I got 80% on one essay, but it wasn't anything really great, I think it was just a nicely worded question and I liked the topic. I did like the essay though. I think sometimes it's hard to get very high marks in essays partly because of the word counts - the balance between including enough depth and having to cut down some information and choose the most relevant information to fit the word count.
I got 96% on one Stats assignment and 80% on an SPSS exam but again, they're easier because they're more 'closed' rather than being more subjective like essays are.
In my second year essay exams I got 2x 80% and one 90%, which I was very very happy with, especially considering that we'd only just found out my mum had cancer then, and in the one week I went back to uni for exams the police took me to hospital 3 times because I coped so badly. I think I did ok in those exams just because of the amount of revision I did though, I used revision as a way of avoiding what was going on at home! And being lucky with the questions maybe, the core textbooks were very helpful.

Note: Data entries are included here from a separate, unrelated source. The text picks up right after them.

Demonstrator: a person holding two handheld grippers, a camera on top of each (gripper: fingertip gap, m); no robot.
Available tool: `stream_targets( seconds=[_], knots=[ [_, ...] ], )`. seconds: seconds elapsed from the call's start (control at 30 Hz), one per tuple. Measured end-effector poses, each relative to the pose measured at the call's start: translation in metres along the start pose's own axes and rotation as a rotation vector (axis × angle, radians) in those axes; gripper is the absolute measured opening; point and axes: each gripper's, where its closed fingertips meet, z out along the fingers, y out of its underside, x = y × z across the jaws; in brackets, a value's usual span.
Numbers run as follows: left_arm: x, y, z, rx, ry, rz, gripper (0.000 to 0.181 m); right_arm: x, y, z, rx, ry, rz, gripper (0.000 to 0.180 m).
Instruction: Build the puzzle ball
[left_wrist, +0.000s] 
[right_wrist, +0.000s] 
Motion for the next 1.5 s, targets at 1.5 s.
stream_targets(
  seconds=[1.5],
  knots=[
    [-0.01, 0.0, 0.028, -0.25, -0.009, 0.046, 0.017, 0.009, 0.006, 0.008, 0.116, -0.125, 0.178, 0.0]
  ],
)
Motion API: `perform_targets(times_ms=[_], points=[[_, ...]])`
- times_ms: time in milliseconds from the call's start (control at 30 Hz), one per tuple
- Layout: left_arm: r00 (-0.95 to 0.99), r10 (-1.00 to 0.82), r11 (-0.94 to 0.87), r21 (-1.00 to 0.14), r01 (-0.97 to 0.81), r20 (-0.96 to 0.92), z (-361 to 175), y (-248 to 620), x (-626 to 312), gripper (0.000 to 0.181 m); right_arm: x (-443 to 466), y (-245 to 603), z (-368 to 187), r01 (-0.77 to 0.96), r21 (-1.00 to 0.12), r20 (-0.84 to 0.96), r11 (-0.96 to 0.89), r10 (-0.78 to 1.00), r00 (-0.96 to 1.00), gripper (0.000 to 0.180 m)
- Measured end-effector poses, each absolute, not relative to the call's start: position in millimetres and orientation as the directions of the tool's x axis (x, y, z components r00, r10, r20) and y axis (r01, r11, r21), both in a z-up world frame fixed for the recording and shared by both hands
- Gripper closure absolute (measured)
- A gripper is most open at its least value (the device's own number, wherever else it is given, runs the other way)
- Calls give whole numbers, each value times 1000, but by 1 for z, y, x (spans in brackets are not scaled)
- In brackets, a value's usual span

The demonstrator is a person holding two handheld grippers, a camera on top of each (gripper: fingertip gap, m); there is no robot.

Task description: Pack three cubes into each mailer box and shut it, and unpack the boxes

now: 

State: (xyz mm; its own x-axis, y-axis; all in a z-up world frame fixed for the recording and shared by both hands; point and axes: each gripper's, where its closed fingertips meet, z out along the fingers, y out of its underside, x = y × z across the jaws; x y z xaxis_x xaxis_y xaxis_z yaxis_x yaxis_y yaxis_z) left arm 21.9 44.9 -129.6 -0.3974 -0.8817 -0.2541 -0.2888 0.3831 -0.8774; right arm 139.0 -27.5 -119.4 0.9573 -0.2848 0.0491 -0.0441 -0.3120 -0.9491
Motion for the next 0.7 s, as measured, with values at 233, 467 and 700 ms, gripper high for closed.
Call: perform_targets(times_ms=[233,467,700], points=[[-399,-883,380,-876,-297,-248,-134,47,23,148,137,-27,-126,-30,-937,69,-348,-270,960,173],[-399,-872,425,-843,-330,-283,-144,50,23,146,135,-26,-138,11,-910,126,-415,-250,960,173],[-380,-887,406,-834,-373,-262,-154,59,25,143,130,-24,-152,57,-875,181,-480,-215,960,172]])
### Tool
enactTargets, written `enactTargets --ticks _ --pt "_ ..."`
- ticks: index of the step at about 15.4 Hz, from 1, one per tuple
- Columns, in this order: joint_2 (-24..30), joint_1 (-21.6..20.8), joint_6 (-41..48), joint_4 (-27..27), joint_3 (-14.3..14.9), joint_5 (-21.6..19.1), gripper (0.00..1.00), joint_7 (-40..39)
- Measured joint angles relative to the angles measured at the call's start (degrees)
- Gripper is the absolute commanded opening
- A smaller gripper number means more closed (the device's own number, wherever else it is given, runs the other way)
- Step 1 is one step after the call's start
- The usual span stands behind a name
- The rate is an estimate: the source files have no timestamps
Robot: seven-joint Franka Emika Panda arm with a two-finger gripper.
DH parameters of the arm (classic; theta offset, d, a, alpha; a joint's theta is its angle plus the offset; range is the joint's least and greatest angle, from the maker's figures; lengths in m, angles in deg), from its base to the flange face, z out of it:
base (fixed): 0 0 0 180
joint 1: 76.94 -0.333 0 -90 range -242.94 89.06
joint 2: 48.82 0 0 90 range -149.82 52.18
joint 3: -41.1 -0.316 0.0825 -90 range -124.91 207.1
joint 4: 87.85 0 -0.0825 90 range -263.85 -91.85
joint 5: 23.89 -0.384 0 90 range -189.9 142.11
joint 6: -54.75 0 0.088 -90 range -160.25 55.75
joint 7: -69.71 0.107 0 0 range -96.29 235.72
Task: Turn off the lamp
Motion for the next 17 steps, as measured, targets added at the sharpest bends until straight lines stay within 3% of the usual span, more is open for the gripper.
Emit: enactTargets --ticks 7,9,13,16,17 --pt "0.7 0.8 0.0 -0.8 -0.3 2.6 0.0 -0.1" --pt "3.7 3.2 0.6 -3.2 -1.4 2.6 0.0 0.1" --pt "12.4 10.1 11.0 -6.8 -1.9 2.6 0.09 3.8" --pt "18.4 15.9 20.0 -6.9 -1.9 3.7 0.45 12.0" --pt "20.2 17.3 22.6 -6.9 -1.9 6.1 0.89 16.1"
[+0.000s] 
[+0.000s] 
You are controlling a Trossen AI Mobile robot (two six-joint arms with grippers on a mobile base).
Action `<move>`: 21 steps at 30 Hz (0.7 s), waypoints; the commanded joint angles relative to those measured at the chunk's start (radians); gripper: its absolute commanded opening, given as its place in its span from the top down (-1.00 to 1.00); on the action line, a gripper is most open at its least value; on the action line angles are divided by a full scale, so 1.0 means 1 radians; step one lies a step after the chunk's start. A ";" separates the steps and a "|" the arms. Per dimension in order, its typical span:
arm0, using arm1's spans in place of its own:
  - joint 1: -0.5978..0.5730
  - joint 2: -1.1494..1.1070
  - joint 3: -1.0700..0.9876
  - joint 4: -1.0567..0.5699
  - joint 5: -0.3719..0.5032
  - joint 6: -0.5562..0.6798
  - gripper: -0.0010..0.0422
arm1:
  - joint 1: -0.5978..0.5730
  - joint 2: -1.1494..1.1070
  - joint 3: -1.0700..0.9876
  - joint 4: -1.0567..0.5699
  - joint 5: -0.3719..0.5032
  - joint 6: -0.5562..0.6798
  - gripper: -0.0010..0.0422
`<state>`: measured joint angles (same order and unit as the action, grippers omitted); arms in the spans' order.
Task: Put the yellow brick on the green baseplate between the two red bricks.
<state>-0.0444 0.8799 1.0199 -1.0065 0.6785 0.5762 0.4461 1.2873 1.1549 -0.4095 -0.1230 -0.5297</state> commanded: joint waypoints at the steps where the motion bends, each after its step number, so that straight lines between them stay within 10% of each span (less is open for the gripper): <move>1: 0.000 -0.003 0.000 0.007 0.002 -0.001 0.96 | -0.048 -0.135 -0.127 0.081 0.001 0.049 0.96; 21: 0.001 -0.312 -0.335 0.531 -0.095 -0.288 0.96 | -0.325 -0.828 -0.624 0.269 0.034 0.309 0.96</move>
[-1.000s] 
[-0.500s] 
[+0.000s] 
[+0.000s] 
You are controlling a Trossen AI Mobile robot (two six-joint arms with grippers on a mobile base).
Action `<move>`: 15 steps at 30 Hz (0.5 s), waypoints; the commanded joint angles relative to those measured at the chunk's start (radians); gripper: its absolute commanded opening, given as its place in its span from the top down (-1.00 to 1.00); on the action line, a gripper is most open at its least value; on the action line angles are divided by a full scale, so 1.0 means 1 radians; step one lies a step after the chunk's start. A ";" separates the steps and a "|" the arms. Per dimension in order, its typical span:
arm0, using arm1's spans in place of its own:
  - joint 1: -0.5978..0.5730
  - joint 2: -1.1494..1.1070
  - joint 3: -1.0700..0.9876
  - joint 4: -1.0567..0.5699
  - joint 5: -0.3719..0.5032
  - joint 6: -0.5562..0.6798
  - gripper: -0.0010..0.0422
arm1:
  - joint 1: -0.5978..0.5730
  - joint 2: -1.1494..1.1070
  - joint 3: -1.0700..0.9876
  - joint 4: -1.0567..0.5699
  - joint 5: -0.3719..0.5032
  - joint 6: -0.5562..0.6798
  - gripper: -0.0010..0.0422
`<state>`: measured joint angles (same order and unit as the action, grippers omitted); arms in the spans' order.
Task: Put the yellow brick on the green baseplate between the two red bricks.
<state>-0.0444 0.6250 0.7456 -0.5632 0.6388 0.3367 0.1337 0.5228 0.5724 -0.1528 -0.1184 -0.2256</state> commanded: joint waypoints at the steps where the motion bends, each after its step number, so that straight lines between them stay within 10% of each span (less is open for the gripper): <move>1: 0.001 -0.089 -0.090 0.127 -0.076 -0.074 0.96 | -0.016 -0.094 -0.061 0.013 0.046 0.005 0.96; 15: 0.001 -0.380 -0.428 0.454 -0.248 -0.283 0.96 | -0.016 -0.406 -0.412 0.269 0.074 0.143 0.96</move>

In essay exams I think there's a few things that can help, mainly just remembering the structure etc - a good intro/conclusion and 3-4 main points that you can expand on and evaluate well, just like you would in any other essay. And things like there's no point in trying to remember every reference and researcher, so just consciously revising the key names and then key pieces of research that you can include, or the key details rather than exact statistics and data. And quality over quantity too - if you write a great first half of an essay but then ramble on trying to include everything even if it's not completely relevant, it's going to balance out as a lower average compared to an essay which is shorter but includes just the good relevant information.